Several different guidelines, laws are mentioning requirements about deviation management, but mostly about the essence of classification, identifying the true root cause, etc. But it's not described what can be a good foundation of all of these: event detection and initial investigation.
Whatever type of deviation we discover, it's our own responsibility to collect as much information about the phenomenon, as possible. The classic 5W2H tool can help us out to sort out what we need:
What (exactly happened)?
Who (has been there? who performed some activity in the vicinity? who might have more information about the event)?
When (did the event happen)?
Where (did the event happen)?
Why (may have it happened - in other words, what may be the direct cause of the event)?
How (may have it happened)?
How many/How much? - any numerical data collected during the event (think creatively: how many people were there? what was the temperature in the vessel/in the area? how much of a certain material was in place?)
+1: is there any GMP product potentially impacted? if yes, what are their batch number or any other ID?
Don't forget, you need to be fast!

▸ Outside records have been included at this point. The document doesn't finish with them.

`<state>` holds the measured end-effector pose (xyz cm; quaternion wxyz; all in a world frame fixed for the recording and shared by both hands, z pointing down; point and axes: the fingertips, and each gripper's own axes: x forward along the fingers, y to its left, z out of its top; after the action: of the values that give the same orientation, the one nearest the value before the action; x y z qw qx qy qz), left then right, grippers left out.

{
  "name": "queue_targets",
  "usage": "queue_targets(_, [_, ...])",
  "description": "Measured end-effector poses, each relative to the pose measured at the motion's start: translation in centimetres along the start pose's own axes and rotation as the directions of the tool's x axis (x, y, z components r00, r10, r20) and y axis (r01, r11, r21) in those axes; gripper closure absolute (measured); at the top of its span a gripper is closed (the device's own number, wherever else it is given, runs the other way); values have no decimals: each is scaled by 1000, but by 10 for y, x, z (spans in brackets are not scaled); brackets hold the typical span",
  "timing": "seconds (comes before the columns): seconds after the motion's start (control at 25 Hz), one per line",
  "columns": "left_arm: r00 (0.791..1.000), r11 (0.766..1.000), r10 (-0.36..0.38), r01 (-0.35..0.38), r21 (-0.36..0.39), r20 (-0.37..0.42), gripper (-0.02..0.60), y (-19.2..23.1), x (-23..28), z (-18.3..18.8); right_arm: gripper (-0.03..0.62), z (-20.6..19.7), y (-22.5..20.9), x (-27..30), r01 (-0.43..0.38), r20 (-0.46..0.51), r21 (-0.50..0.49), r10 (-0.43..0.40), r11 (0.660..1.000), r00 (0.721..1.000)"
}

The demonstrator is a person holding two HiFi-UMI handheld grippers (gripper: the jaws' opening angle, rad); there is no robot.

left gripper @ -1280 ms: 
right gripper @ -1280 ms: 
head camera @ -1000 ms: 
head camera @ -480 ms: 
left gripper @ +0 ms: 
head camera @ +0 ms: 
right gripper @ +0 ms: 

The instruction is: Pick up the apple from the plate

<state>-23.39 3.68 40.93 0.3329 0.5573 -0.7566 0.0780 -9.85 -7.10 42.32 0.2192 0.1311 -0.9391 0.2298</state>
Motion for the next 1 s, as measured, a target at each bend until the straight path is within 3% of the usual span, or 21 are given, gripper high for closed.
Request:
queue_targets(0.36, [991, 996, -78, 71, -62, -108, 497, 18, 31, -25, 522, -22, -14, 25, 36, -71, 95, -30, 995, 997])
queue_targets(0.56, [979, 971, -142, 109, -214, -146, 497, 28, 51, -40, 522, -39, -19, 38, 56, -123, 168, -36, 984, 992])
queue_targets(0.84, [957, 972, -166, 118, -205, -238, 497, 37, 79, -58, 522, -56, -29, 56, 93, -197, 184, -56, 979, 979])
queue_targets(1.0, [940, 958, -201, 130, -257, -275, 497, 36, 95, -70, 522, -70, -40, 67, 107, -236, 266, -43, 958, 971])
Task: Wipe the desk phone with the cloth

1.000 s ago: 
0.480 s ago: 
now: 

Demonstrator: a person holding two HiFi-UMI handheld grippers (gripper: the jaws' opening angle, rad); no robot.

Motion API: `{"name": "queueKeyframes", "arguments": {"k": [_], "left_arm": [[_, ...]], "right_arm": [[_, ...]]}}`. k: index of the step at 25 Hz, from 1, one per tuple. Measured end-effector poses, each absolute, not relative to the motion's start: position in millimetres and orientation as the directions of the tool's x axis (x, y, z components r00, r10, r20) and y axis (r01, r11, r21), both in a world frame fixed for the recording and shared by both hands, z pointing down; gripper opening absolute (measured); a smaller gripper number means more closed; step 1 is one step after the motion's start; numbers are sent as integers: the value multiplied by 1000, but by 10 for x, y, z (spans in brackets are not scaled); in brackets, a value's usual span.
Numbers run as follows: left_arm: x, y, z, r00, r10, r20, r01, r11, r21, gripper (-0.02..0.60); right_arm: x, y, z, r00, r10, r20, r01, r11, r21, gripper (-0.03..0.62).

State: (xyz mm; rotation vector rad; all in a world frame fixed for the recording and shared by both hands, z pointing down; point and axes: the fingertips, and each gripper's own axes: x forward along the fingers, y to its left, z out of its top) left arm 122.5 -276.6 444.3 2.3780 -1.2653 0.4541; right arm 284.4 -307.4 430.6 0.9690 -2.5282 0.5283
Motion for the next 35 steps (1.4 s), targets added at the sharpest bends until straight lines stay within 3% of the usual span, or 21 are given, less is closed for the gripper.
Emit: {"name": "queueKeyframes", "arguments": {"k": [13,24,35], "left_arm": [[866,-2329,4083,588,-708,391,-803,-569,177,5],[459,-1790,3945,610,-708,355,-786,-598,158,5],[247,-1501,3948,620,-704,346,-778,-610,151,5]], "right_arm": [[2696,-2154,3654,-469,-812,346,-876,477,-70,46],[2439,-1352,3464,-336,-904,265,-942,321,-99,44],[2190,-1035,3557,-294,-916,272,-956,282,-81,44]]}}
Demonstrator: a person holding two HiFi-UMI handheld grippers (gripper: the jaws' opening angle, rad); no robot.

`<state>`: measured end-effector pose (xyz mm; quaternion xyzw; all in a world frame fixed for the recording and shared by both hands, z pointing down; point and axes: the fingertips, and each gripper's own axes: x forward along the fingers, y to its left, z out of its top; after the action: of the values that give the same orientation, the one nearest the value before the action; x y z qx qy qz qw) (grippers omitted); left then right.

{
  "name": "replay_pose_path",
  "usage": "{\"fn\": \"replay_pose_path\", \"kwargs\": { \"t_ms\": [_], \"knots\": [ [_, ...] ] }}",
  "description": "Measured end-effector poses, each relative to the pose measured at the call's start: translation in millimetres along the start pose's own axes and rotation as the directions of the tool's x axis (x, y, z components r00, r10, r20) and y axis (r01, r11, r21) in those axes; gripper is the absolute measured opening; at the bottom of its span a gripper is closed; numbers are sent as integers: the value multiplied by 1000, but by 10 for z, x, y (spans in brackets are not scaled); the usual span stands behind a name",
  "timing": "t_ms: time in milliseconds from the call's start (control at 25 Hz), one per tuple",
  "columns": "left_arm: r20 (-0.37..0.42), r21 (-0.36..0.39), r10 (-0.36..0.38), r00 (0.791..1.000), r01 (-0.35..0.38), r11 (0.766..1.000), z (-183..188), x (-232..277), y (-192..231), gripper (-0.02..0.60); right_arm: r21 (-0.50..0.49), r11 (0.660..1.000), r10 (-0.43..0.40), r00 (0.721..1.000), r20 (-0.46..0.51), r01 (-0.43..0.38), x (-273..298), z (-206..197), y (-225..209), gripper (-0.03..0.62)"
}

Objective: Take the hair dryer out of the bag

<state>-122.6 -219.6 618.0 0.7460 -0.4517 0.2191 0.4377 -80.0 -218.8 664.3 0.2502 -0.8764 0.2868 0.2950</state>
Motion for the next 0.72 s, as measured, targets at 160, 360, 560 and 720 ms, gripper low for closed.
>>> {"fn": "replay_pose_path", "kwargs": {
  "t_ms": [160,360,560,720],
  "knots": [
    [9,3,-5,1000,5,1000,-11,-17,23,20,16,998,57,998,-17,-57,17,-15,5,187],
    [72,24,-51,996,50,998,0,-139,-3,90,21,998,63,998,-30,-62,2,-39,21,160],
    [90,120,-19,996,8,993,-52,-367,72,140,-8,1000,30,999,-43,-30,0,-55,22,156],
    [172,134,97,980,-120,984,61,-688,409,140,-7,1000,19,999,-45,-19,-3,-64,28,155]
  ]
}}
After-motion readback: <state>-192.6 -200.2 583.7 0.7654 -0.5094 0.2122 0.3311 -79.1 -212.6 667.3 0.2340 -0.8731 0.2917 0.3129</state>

The environmental conditions can change quickly, and some evidence may disappear forever.
Don't waste your time with talking it through with multiple people in meetings, etc., just register the event in your deviation management system with all data collected (the industry practice is usually 1 day from discovery), and then you can think through who may be the best person/people to perform the systematic investigation.
I believe the same challenge is there also related to the OOS-investigations.
If you are to answer the usual (and following MHRA and FDA OOS guidances, mandatory) questions, like 'Did the analyst use the right volumetric tools to carry out the test?', you won't have any chance to get that answer e.g., 3 days after getting the OOS - everything has been washed up, the solutions have been poured out to waste, the analyst did 10-50 tests since the OOS, they will remember nothing (and that's not their fault!).
So to sum it up, don't waste your time on bureaucratics, don't pass the registration of the event to someone else, do it yourself, if you've discovered it!
Simply because at this stage, you yourself know the most about the phenomenon, don't let the collected information go to waste.